Your answer is the lines below, exactly, from the one that contains "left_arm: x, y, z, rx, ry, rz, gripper" through the one that contains "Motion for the", both included.

Extracted information -
..........

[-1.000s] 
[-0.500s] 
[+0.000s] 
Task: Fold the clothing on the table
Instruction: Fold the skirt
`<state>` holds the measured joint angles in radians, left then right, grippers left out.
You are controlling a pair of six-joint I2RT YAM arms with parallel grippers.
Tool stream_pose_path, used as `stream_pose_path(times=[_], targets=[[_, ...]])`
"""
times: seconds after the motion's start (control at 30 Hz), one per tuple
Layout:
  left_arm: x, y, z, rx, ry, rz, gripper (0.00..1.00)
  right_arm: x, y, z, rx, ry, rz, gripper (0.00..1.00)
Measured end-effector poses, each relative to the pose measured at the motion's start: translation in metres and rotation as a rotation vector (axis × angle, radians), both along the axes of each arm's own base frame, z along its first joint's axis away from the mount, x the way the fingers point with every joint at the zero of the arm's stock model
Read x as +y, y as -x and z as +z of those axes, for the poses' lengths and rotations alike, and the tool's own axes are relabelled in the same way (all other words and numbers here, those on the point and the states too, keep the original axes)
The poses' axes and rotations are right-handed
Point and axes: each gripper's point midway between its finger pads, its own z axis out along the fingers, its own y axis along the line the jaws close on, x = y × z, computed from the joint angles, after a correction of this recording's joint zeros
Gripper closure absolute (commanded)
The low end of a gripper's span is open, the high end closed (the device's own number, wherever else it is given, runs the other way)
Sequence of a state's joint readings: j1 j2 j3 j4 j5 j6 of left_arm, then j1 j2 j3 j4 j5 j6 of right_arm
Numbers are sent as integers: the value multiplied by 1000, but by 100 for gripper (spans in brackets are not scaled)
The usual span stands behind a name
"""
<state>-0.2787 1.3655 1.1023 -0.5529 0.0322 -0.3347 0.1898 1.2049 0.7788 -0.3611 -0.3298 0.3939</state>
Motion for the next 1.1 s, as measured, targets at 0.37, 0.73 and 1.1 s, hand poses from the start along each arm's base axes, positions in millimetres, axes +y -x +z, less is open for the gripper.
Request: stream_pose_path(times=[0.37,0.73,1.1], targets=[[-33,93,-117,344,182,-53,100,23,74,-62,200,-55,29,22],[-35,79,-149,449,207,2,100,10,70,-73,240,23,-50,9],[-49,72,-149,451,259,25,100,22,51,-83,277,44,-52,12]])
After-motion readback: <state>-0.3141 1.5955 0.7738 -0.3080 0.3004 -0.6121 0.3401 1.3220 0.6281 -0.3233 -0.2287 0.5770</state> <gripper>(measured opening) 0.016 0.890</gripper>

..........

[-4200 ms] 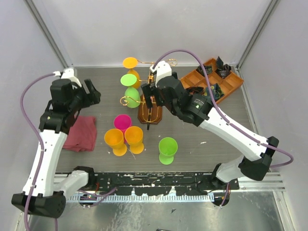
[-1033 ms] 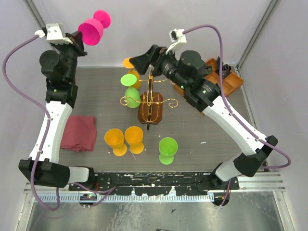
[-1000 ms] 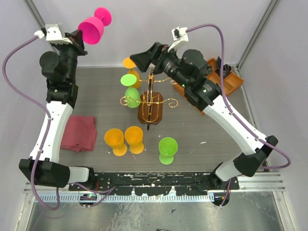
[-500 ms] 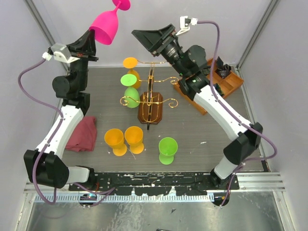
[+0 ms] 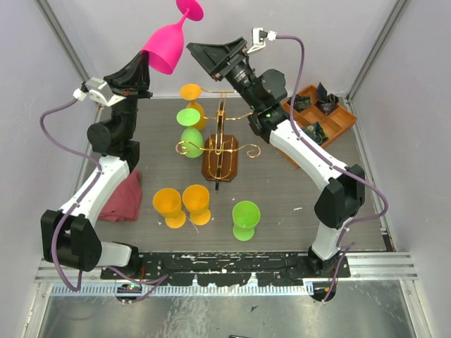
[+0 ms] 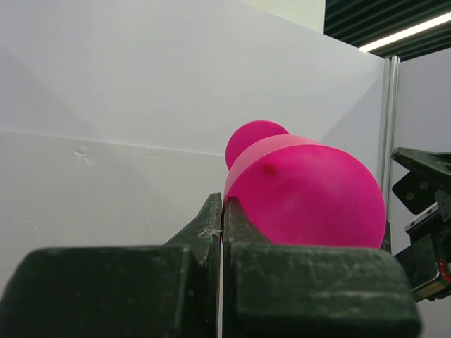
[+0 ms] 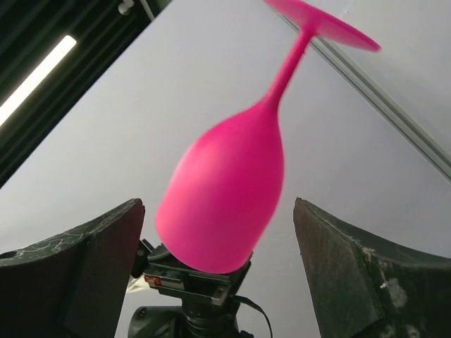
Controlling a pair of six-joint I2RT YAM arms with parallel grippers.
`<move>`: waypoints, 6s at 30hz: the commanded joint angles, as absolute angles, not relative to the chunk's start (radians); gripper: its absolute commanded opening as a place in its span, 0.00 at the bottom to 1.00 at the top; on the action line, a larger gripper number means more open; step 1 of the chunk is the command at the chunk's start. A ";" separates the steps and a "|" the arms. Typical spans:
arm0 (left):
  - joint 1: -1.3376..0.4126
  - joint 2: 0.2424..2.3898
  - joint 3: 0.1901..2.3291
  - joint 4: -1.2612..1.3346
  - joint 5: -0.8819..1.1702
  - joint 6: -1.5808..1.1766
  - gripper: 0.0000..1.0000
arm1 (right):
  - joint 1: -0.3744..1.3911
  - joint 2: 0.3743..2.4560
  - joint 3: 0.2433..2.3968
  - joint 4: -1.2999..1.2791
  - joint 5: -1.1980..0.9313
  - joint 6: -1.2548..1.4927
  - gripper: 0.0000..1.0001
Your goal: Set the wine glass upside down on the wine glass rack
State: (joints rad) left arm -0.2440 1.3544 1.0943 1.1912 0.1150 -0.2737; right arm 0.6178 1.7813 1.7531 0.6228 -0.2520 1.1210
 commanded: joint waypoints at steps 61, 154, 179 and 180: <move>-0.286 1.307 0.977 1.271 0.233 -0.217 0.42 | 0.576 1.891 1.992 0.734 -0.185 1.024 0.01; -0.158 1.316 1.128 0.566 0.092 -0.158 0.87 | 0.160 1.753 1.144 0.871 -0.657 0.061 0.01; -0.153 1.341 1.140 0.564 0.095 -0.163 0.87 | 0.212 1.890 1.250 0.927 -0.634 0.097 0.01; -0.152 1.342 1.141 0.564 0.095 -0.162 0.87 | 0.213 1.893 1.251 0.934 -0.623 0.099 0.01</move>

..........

Your solution -
  left_arm: x, y, z, rx, ry, rz, gripper (0.00..1.00)
  right_arm: x, y, z, rx, ry, rz, gripper (0.00..1.00)
Measured end-effector poses, each relative to the pose measured at the motion's start: translation in metres and rotation as a rotation vector (axis × angle, radians), both along the axes of each arm's own base frame, z along its first joint's axis away from the mount, x the way the fingers point with every joint at the zero of the arm's stock model
Read x as +y, y as -x and z as +z of those axes, for the poses' lengths and rotations alike, and the tool's own axes are relabelled in the same way (all other words and numbers here, those on the point and the states too, keep the original axes)
The poses' axes and rotations are right-handed
Point and axes: each gripper's point midway between its finger pads, its own z axis out along the fingers, its own y axis along the line the jaws close on, x = y × z, computed from the joint angles, after a correction of this recording's joint zeros
Gripper closure absolute (commanded)
The low end of a gripper's span is open, the high end closed (the device's own number, wherever else it is given, runs the other way)
Sequence of a state's joint readings: j1 j2 j3 j4 j5 j6 of left_arm, then j1 j2 j3 j4 j5 j6 of right_arm
Numbers are sent as integers: the value multiplied by 1000, but by 100 for gripper (spans in brackets are not scaled)
The usual span stands behind a name
"""
<state>-0.2787 1.3655 1.1023 -0.5529 0.0322 -0.3347 0.1898 1.2049 0.7788 -0.3611 -0.3298 0.3939</state>
Motion for the next 1.1 s, as measured, targets at 0.37, 0.73 and 1.1 s, hand poses from the start along each arm's base axes, positions in millimetres, axes +y -x +z, less is open for the gripper.

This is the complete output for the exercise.